Os dois laboratórios brasileiros – o Biosintética e o EMS – não escondem, entretanto, que a entrada efetiva dos estrangeiros depende em boa medida de negociações com o governo. Desde julho, o setor se comprometeu a não reajustar os preços. O acordo expira dia 31 de dezembro. O que virá depois é a questão. “O Teva está disposto a investir no Brasil, mas o aspecto dos preços precisa estar muito bem explicado para os israelenses”, diz Omilton Visconde Jr., vice-presidente do Biosintética. Carlos Sanchez, presidente do EMS, segue a mesma linha. “As empresas multinacionais não vêem com bons olhos o controle de preços. E o acordo que há hoje dificulta a decisão do Apotex de investir no País”, diz Sanchez. Por ora, os medicamentos do Teva e do Apotex estão sendo importados pelos dois laboratórios brasileiros, que também fabricam seus genéricos. Já a produção dos estrangeiros no Brasil só deverá começar em no mínimo dois anos.

Custos – A alta recente do dólar e o dissídio coletivo dos empregados da indústria farmacêutica, marcado para novembro, também devem pressionar os custos e servir de combustível para as reivindicações de novos reajustes. Ao que parece, os laboratórios não estão mesmo dispostos a abrir mão das margens de lucro de, em média, 50% que obtiveram no ano passado, quando o governo não interferia na definição dos preços.

Além da oferta reduzida, os genéricos dificilmente chegam ao consumidor de menor renda e o consumo está concentrado nas grandes cidades da região Sudeste. O comprador que vai hoje a uma farmácia encontra, em tese, cerca de 40 medicamentos disponíveis. Há outros 35 de uso hospitalar, ou seja, um total de pouco mais de 70 genéricos no mercado brasileiro. Nos Estados Unidos, onde os genéricos existem há mais de 15 anos, eles já representam 40% do total de remédios vendidos. A falta de mais campanhas de esclarecimento sobre o que é medicamento genérico é apontada pelo presidente do Conselho Regional de Farmácia do Distrito Federal (CRF-DF), Antonio Barbosa, como um entrave importante. Mas, segundo ele, o consumo não deslancha também por conta de práticas desleais de vendedores. “O farmacêutico muitas vezes empurra o medicamento de marca”, diz Barbosa. A crítica mais frequente dos laboratórios tradicionais com relação aos genéricos diz respeito à suposta qualidade inferior. Para o presidente do CRF-DF, a crítica não procede. Ele destaca o fato de os genéricos terem de passar por um teste de bioequivalência antes de entrar no mercado como uma garantia para o consumidor. Nesse teste, verifica-se se as substâncias que compõem o genérico são iguais às usadas nos medicamentos de referência.

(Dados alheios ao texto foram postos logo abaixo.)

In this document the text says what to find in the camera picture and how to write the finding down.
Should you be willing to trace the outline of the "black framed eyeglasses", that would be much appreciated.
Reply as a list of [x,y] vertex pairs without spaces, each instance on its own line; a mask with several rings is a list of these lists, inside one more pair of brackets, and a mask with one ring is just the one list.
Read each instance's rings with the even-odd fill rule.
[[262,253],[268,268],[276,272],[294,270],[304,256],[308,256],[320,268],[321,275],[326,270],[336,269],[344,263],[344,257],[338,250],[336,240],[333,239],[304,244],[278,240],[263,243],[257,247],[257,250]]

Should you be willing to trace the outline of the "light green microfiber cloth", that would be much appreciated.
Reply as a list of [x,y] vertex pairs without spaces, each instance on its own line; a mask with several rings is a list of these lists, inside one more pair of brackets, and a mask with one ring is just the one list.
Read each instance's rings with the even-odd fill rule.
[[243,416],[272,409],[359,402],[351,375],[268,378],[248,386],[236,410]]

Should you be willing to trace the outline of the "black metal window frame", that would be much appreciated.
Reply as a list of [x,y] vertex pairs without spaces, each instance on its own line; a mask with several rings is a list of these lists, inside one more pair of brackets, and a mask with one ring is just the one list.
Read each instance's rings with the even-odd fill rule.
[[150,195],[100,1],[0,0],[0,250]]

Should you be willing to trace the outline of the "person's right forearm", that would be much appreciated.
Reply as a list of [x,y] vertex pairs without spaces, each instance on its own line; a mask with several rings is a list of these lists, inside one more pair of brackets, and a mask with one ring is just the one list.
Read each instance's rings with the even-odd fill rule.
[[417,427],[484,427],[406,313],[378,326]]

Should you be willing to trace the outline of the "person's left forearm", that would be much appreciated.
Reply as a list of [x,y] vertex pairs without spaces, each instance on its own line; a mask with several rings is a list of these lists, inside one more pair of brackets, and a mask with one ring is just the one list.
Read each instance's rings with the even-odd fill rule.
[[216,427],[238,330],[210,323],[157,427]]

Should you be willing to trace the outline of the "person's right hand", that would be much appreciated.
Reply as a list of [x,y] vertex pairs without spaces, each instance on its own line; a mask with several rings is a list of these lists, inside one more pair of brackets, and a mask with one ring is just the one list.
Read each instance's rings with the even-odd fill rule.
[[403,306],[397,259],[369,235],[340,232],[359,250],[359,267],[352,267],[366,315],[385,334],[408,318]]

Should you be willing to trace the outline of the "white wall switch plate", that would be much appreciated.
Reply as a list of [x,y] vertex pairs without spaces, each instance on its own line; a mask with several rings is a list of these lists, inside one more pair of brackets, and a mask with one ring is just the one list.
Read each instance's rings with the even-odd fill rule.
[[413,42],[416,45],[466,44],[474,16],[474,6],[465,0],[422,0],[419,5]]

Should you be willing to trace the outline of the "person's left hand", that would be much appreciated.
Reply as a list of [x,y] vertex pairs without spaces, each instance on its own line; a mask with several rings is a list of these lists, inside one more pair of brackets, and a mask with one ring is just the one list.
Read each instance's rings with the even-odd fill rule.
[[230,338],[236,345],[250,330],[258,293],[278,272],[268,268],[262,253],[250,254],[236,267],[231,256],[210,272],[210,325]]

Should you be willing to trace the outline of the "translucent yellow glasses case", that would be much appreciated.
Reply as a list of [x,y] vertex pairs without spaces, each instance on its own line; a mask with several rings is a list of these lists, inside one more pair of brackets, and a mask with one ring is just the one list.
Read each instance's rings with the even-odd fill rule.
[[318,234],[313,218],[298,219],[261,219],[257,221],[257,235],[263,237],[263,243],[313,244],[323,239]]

No final de novembro, o governo realizará um seminário na Academia de Tênis, em Brasília, com a presença de 600 empresários e executivos ligados à indústria de genéricos. Os ministros da Saúde de Israel, da Índia e do Canadá são esperados. “Se não sair nenhum anúncio de investimento nesse encontro, então não sairá nunca mais”, comenta José Marcos Nogueira Viana, assessor internacional do ministro da Saúde. O cálculo do governo é que o mercado brasileiro de genéricos pode chegar aos US$ 2,5 bilhões ao ano – hoje é de US$ 100 milhões. É ver para crer.